By Brendan Moyle 05/07/2018

It is the tenth anniversary of the Science Media Centre. That also means I have been blogging here since 2009.

This was not the first blogging platform I used. I originally started in the Opera blog community. Opera shutdown their blog service in March 2014 as what was supposed to be a support community for their browser users took on a life of its own as a fully-fledged blogging service. It became too unwieldy and expensive to maintain. At that time I was posting nearly every day. To be fair, often that was a photo or 3 with brief comments.

The evolution of blogging

In evolutionary terms, blogging once occupied a large landscape. I used it socially, to promote science and conservation, and like many, to indulge my non-academic interests. In my case that was photography. Over the last decade that has changed. Other social media has grown to take over the social niche. Many hobbies have found their own specialised forums. Now photographers are more likely to be posting to Instagram or Flickr or the like, rather than use their own blogs. My Instagram account is nznaturephotos by the way…

Blogging occupies a narrower nice than before. I’m more inclined to stick to environmental and conservation issues, especially of local topics. As the landscape changed, I’ve had to change with it. Hence there are more posts on cycling or government policies than before.

What I do like about Sciblogs NZ, is that it does group together a bunch of people of similar interests and there’s usually something I am interested in enough to read, every day.

The Predators

In an expanding landscape, with several evolutionary fronts, predators soon emerged. Some of these are familiar to us all. Trolls are one such creature.
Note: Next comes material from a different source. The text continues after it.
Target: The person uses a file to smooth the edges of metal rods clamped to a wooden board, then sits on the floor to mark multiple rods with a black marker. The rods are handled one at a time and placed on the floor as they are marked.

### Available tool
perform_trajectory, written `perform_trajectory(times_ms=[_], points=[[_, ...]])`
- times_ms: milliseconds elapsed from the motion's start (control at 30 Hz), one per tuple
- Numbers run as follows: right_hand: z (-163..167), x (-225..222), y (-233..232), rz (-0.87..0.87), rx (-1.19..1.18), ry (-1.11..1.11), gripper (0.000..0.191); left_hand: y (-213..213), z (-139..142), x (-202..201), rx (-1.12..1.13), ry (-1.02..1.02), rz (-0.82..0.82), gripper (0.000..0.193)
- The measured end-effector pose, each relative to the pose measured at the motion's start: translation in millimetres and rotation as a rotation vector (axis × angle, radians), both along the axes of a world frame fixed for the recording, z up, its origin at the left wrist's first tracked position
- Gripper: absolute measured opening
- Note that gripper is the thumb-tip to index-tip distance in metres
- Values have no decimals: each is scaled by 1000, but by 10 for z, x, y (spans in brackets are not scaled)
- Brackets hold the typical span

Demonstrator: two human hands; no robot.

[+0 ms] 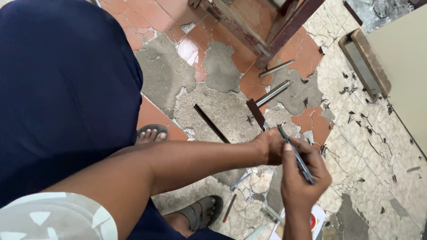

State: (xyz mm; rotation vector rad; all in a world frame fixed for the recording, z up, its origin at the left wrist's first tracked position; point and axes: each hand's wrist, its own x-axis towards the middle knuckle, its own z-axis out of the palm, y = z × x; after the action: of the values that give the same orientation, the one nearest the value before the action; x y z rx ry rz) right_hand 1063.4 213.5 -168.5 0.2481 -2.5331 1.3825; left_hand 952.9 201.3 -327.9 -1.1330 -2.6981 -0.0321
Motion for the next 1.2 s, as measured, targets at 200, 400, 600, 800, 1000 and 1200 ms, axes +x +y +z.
perform_trajectory(times_ms=[200, 400, 600, 800, 1000, 1200], points=[[-84, -43, -55, 17, 158, 31, 19, -22, -86, 222, -1933, 1905, -274, 34], [-67, -40, -121, 7, 238, 45, 18, -44, -77, 248, -2291, 2186, 109, 39], [-71, -48, -153, 8, 297, 74, 16, -18, -123, 262, -2235, 2098, 126, 35], [-64, -41, -169, 14, 338, 84, 18, -76, -84, 301, -2245, 2208, -105, 39], [-73, -38, -144, 76, 304, 110, 17, -93, -84, 304, -2294, 2153, -40, 33], [-92, -31, -124, 19, 332, 53, 16, -90, -122, 321, -2306, 2135, 20, 31]])
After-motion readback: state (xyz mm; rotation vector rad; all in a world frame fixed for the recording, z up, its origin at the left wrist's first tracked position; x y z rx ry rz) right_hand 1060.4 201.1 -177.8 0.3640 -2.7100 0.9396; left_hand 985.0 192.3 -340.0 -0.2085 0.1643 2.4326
With their sole mission of trying to upset, distract or hijack conversations, they can take a more sinister turn. The case of David Markuze is one instance of this, who harassed popular science blogger PZ Meyers for years. David eventually was arrested, given a probationary sentence and mandatory psychiatry treatment.

We have to operate far more warily as a result. Personal information is carefully fenced off. Anything that might identify spouses or children. Contact information is restricted. The old days of happily including a link to your private or work email has long gone.

In my case, I ended up with one of the worst kinds of predators. This was the stalker. She’s still out there by the way, trying to make contact from time to time. Mental illness- which is the main driver here- does not have an expiry date. At its peak (2011-14) it was pretty tough to go through. The salient lessons are while women are the most common targets of stalking, men are not immune. Further, this isn’t some love-sick or infatuated woman. This is a sinister, if mentally ill, person trying to control you by all means possible. Nothing is out of bounds. I have a large, thick police file on her. It has some horrible stuff in it. The Police don’t take complaints if people are mean to you on the web, or want to have sex with you. It takes some pretty nasty threats.

Back to the science

So I have to apply more prudent self-regulations now. I don’t describe a lot of the stuff I do on the illegal wildlife trade now. It is actually pretty interesting, but it really covers a lot of things that can’t be put into the public domain.  It does make it also challenging to post as often as I once did. Nonetheless, Sciblogs occupies a space that is well suited for talking about science in this region. There are going to be some major conservation challenges moving forward. And this is why I will, and like to, talk about many of them.